ASSIGNMENT
Reproduce all the entries, matching the original word for word.

(Stored items)
-- Opening Marker --

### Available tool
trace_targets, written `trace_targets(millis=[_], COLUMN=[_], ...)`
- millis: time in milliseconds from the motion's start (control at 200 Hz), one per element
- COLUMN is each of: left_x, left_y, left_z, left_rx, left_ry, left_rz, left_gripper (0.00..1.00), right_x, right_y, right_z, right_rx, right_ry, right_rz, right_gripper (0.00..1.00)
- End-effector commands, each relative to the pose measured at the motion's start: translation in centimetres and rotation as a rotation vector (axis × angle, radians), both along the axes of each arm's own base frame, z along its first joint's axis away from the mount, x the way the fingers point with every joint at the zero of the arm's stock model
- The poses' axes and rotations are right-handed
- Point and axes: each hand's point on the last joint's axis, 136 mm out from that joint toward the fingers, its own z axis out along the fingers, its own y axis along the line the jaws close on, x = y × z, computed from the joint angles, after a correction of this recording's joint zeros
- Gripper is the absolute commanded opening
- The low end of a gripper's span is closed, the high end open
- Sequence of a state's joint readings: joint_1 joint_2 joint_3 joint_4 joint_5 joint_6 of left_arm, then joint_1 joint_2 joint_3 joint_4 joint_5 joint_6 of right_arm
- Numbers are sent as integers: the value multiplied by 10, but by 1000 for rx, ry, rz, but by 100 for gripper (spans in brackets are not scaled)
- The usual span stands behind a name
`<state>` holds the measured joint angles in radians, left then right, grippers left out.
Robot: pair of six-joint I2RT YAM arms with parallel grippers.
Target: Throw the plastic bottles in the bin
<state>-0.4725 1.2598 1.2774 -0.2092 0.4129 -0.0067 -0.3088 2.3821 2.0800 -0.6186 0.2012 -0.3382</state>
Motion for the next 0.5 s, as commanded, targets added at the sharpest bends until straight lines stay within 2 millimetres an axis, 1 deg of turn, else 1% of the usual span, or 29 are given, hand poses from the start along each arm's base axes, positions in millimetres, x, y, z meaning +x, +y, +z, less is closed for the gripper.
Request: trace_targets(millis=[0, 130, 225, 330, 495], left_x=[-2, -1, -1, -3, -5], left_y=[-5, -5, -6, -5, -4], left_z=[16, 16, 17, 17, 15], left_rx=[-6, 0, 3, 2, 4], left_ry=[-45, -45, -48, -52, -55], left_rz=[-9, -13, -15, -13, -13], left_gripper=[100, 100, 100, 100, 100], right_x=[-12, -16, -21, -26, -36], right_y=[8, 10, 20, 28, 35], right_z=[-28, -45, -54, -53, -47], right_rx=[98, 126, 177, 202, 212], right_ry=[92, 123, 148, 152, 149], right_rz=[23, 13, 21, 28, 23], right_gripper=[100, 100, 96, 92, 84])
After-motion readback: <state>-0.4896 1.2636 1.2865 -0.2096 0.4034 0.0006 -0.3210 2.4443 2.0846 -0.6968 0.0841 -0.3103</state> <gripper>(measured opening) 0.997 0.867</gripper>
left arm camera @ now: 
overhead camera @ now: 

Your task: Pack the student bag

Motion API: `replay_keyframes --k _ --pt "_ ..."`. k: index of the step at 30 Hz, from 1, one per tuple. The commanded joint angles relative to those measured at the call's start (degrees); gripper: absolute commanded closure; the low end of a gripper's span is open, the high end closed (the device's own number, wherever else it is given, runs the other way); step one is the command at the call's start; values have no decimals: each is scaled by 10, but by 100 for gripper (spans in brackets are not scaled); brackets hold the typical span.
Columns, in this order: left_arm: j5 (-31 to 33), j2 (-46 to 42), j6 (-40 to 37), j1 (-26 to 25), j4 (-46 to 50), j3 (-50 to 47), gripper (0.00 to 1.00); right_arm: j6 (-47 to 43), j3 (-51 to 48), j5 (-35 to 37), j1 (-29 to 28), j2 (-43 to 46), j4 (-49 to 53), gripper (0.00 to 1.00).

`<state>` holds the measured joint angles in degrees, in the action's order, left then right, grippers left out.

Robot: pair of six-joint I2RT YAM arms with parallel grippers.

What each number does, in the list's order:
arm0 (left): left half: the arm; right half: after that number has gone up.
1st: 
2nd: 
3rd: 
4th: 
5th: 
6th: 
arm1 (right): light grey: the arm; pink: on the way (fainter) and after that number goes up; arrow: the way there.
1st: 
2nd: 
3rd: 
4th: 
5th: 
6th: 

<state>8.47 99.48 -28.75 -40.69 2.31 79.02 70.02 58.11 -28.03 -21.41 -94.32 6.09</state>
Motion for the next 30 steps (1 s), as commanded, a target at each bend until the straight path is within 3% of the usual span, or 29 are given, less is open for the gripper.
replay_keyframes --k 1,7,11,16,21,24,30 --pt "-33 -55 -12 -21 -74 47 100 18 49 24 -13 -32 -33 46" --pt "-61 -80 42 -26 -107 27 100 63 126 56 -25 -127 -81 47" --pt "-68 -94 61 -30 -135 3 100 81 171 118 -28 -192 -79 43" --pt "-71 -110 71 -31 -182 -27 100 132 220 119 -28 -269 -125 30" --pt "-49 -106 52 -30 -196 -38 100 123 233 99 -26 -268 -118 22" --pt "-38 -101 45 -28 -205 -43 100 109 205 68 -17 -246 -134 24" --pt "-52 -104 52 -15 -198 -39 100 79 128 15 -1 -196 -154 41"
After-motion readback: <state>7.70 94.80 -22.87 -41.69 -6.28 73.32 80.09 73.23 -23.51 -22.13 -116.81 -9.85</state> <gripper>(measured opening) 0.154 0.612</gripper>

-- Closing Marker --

EXERCISE ANSWER
### Available tool
trace_targets, written `trace_targets(millis=[_], COLUMN=[_], ...)`
- millis: time in milliseconds from the motion's start (control at 200 Hz), one per element
- COLUMN is each of: left_x, left_y, left_z, left_rx, left_ry, left_rz, left_gripper (0.00..1.00), right_x, right_y, right_z, right_rx, right_ry, right_rz, right_gripper (0.00..1.00)
- End-effector commands, each relative to the pose measured at the motion's start: translation in centimetres and rotation as a rotation vector (axis × angle, radians), both along the axes of each arm's own base frame, z along its first joint's axis away from the mount, x the way the fingers point with every joint at the zero of the arm's stock model
- The poses' axes and rotations are right-handed
- Point and axes: each hand's point on the last joint's axis, 136 mm out from that joint toward the fingers, its own z axis out along the fingers, its own y axis along the line the jaws close on, x = y × z, computed from the joint angles, after a correction of this recording's joint zeros
- Gripper is the absolute commanded opening
- The low end of a gripper's span is closed, the high end open
- Sequence of a state's joint readings: joint_1 joint_2 joint_3 joint_4 joint_5 joint_6 of left_arm, then joint_1 joint_2 joint_3 joint_4 joint_5 joint_6 of right_arm
- Numbers are sent as integers: the value multiplied by 10, but by 1000 for rx, ry, rz, but by 100 for gripper (spans in brackets are not scaled)
- The usual span stands behind a name
`<state>` holds the measured joint angles in radians, left then right, grippers left out.
Robot: pair of six-joint I2RT YAM arms with parallel grippers.
Target: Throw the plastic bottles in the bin
<state>-0.4725 1.2598 1.2774 -0.2092 0.4129 -0.0067 -0.3088 2.3821 2.0800 -0.6186 0.2012 -0.3382</state>
Motion for the next 0.5 s, as commanded, targets added at the sharpest bends until straight lines stay within 2 millimetres an axis, 1 deg of turn, else 1% of the usual span, or 29 are given, hand poses from the start along each arm's base axes, positions in millimetres, x, y, z meaning +x, +y, +z, less is closed for the gripper.
Request: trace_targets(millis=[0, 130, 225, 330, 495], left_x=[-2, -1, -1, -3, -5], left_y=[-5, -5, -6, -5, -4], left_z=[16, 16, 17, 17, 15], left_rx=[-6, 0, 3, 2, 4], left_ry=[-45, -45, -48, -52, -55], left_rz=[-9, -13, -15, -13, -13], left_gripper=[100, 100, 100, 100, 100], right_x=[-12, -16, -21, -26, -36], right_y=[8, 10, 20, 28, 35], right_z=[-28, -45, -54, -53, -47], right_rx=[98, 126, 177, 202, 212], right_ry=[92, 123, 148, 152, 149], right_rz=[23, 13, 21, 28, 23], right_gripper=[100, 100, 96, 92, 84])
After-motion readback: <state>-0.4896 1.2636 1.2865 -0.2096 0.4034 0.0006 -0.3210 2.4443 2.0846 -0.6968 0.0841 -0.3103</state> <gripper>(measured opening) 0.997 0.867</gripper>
left arm camera @ now: 
overhead camera @ now: 

Your task: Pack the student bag

Motion API: `replay_keyframes --k _ --pt "_ ..."`. k: index of the step at 30 Hz, from 1, one per tuple. The commanded joint angles relative to those measured at the call's start (degrees); gripper: absolute commanded closure; the low end of a gripper's span is open, the high end closed (the device's own number, wherever else it is given, runs the other way); step one is the command at the call's start; values have no decimals: each is scaled by 10, but by 100 for gripper (spans in brackets are not scaled); brackets hold the typical span.
Columns, in this order: left_arm: j5 (-31 to 33), j2 (-46 to 42), j6 (-40 to 37), j1 (-26 to 25), j4 (-46 to 50), j3 (-50 to 47), gripper (0.00 to 1.00); right_arm: j6 (-47 to 43), j3 (-51 to 48), j5 (-35 to 37), j1 (-29 to 28), j2 (-43 to 46), j4 (-49 to 53), gripper (0.00 to 1.00).

`<state>` holds the measured joint angles in degrees, in the action's order, left then right, grippers left out.

Robot: pair of six-joint I2RT YAM arms with parallel grippers.

What each number does, in the list's order:
arm0 (left): left half: the arm; right half: after that number has gone up.
1st: 
2nd: 
3rd: 
4th: 
5th: 
6th: 
arm1 (right): light grey: the arm; pink: on the way (fainter) and after that number goes up; arrow: the way there.
1st: 
2nd: 
3rd: 
4th: 
5th: 
6th: 

<state>8.47 99.48 -28.75 -40.69 2.31 79.02 70.02 58.11 -28.03 -21.41 -94.32 6.09</state>
Motion for the next 30 steps (1 s), as commanded, a target at each bend until the straight path is within 3% of the usual span, or 29 are given, less is open for the gripper.
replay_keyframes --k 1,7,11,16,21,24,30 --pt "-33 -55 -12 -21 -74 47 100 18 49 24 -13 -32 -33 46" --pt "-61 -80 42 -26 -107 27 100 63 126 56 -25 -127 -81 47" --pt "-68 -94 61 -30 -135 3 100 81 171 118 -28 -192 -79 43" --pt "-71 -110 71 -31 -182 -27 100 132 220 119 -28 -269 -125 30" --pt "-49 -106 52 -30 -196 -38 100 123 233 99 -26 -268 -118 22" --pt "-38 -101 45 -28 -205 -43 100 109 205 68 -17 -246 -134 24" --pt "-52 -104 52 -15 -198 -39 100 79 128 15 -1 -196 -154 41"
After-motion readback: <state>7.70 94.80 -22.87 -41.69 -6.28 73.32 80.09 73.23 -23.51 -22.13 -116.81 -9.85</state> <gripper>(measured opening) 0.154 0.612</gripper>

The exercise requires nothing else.